Arrestment of the ticks Ixodes pacificus and I. scapularis in still-air, three-chamber olfactometer experiments 1–20 (n = 15 or 30) (figure 2a) in response to microbes collected near excretory glands of white-tailed deer (figure 1). Treatment and control stimuli consisted of microbe-inoculated and sterile agar, respectively. In each replicate, two ticks were tested and the proportion of ticks choosing the lateral chamber with the treatment or with the control stimulus was calculated.
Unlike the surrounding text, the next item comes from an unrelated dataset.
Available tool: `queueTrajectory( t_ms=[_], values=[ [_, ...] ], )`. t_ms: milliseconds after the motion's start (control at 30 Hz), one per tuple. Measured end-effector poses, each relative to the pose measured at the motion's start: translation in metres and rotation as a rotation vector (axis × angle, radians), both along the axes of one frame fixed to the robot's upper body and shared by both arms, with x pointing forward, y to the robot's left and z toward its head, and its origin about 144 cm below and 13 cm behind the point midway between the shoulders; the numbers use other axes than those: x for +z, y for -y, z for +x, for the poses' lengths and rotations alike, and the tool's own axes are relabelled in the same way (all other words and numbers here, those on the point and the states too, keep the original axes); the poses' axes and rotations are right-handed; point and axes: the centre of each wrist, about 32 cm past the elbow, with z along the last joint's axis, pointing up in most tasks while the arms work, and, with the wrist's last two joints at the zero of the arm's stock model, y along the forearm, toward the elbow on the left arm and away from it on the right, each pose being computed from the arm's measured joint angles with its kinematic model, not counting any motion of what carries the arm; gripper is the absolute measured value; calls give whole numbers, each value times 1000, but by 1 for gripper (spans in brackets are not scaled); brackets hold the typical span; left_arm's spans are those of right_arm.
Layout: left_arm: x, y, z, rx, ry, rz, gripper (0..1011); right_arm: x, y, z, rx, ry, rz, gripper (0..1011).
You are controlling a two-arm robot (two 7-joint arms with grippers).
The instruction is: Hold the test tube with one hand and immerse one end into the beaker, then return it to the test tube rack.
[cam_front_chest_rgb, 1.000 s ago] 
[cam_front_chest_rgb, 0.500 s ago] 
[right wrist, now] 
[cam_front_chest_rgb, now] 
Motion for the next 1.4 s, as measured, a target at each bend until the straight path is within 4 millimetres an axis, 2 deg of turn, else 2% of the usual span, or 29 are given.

An asterisk (*) denotes a significant proportion of ticks arrested in the treatment or the control chamber (χ² tests on proportional responses; * = p < 0.10, ** = p < 0.05, *** = p < 0.01).

Figure 4.

Attraction of the ticks Ixodes pacificus and I. scapularis in Y-tube binary choice olfactometer bioassays (figure 2b) in response to microbes collected near excretory glands of white-tailed deer (figure 1). Treatment and control stimuli consisted of microbe-inoculated and sterile agar, respectively (χ² tests on absolute numbers; * = p < 0.10, *** = p < 0.01).

Figure 5.

Responses of Ixodes pacificus and I. scapularis in Y-tube olfactometers (figure 2b) to (i) microbe-derived gases (Exps. 40–42), (ii) Tenax/Carbosieve headspace volatile extract of Bacillus aryabhattai (A4) (HVE-A4) (Exp. 43), (iii) HVE-A4 plus CO₂ (4% in medical air) versus CO₂ (I. pacificus: Exps. 44–46; I. scapularis: 47–48), (iv) HVE-A4 plus CO₂ versus HVE-A4 (Exp. 49) and (v) synthetic HVE-A4 plus CO₂ versus CO₂ (Exps. 50–51) (χ² tests on absolute numbers; * = p < 0.05, ** = p < 0.01). Note: (1) synthetic blend composition reported in table 1; (2) all volatile blends and corresponding solvent controls were applied in 10 µl aliquots; (3) 4.8 PHE = amount of volatiles released during 1 h from 4.8 plates of agar inoculated with B. aryabhattai.